"""
Adventure module parser for extracting structure from PDF TOC.
Uses the existing library index system to parse adventure module PDFs
and extract structured information about chapters, NPCs, encounters,
and locations using pattern matching on TOC entries.
"""
import logging
import re
from pathlib import Path
from ..library.manager import LibraryManager
from ..library.models import TOCEntry
from .models.module import (
ContentType,
ModuleElement,
NPCReference,
EncounterReference,
LocationReference,
ModuleStructure,
)
logger = logging.getLogger("dm20-protocol")
class ModuleParser:
"""Parses adventure module PDFs into structured data.
Uses the existing library index TOC extraction system to understand
adventure module organization. Identifies chapters, encounters, NPCs,
and locations from TOC entries using pattern matching.
"""
# Regex patterns for detecting different content types
NPC_PATTERNS = [
r"\(NPC\)$", # Explicit (NPC) suffix
]
ENCOUNTER_PATTERNS = [
r"^Encounter:", # Explicit encounter prefix
r"^Area\s+\d+", # "Area 12"
r"^Room\s+\d+", # "Room 5"
r"^[A-Z]\d+\.", # "K1.", "E3."
r"^Battle\s+of", # "Battle of..."
r"^Fight\s+at", # "Fight at..."
]
LOCATION_PATTERNS = [
r"^Areas?\s+of", # "Area of X", "Areas of X"

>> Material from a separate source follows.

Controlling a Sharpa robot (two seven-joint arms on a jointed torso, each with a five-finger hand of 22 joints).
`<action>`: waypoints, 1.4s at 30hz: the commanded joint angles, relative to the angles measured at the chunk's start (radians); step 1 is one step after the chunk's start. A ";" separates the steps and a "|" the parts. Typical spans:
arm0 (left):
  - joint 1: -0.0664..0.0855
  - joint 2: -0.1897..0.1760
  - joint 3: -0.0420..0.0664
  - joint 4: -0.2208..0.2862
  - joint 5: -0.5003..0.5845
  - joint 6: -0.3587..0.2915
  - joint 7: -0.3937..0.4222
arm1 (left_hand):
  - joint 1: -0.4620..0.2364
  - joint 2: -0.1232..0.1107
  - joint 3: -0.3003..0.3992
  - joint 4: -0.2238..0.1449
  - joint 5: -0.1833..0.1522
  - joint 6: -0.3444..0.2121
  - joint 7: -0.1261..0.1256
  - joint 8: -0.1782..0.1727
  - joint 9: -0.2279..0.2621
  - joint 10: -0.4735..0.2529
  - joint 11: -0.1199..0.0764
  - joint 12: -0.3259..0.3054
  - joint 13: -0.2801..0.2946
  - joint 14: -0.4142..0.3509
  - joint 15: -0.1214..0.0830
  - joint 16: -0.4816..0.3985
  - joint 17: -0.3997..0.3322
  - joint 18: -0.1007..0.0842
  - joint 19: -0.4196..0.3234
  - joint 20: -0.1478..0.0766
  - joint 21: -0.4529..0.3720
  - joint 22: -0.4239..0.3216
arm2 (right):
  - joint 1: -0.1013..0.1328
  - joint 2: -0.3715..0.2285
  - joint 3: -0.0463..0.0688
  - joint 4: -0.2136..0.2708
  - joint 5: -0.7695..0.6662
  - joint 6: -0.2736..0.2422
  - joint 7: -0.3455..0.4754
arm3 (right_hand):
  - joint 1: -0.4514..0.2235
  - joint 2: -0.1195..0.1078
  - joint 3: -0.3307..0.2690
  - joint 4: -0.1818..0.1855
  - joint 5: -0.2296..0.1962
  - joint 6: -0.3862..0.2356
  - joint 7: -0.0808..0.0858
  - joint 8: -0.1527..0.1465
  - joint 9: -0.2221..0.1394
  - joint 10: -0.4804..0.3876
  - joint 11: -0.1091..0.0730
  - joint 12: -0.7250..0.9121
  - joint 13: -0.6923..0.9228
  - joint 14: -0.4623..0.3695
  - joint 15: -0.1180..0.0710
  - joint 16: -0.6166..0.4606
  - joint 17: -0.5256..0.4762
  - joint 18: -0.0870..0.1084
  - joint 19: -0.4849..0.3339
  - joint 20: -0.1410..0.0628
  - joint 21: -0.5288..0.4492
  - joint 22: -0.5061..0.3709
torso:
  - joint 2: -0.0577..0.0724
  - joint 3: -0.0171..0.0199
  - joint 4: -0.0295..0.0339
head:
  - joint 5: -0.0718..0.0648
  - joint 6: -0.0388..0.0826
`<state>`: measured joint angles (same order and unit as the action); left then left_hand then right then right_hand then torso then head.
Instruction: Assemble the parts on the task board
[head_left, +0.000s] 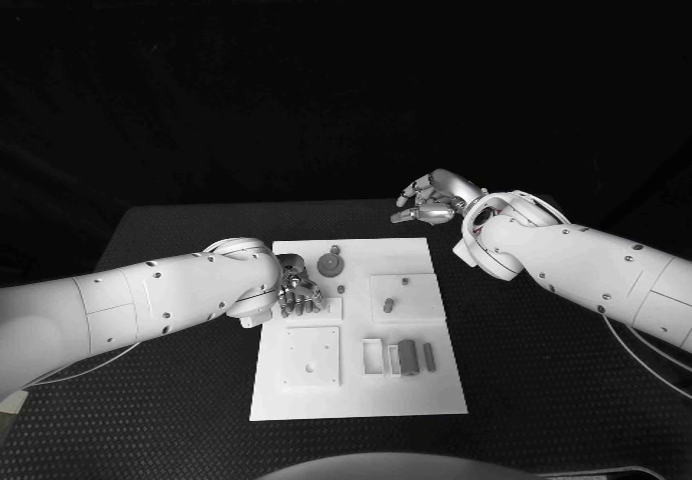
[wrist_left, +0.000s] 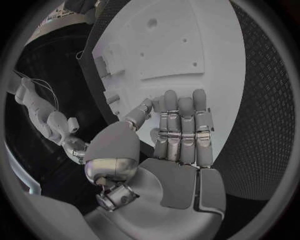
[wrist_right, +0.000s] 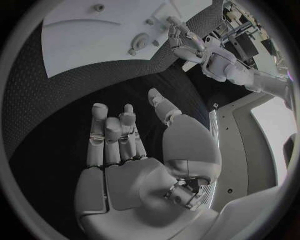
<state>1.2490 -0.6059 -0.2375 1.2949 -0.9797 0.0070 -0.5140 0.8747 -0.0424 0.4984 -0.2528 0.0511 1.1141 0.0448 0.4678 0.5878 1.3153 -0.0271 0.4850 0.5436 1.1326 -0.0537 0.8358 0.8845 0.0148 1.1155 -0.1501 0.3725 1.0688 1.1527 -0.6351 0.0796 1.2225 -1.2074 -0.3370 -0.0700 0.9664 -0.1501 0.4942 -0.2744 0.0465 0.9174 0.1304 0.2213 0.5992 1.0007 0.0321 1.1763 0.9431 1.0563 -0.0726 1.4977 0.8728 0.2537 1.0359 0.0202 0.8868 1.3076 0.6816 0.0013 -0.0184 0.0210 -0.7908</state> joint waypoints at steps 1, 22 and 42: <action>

r"^Map\s+of", # "Map of X"
r"^The\s+[A-Z][a-z]+\s+(Castle|Village|Town|Tavern|Temple|Dungeon)", # Location names
]
# Patterns for appendix detection
APPENDIX_PATTERNS = [
r"^Appendix",
r"^Dramatis\s+Personae",
r"^NPCs$",
]
def __init__(self, library_path: str):
"""Initialize with path to the library directory.
Args:
library_path: Path to the library root directory
"""
self.library_manager = LibraryManager(Path(library_path))
logger.debug(f"ModuleParser initialized with library at {library_path}")
def parse_module(self, source_id: str) -> ModuleStructure | None:
"""Parse a module from the library index.
Loads the index for the given source_id and extracts
structural information from its TOC.
Args:
source_id: The library source identifier
Returns:
ModuleStructure if successful, None if source not found or not indexed
"""
# Load the index
index = self.library_manager.get_index(source_id)
if not index:
logger.warning(f"No index found for source_id: {source_id}")
return None
logger.debug(f"Parsing module structure for {source_id}")
# Extract structural components
chapters = self.extract_chapters(index.toc)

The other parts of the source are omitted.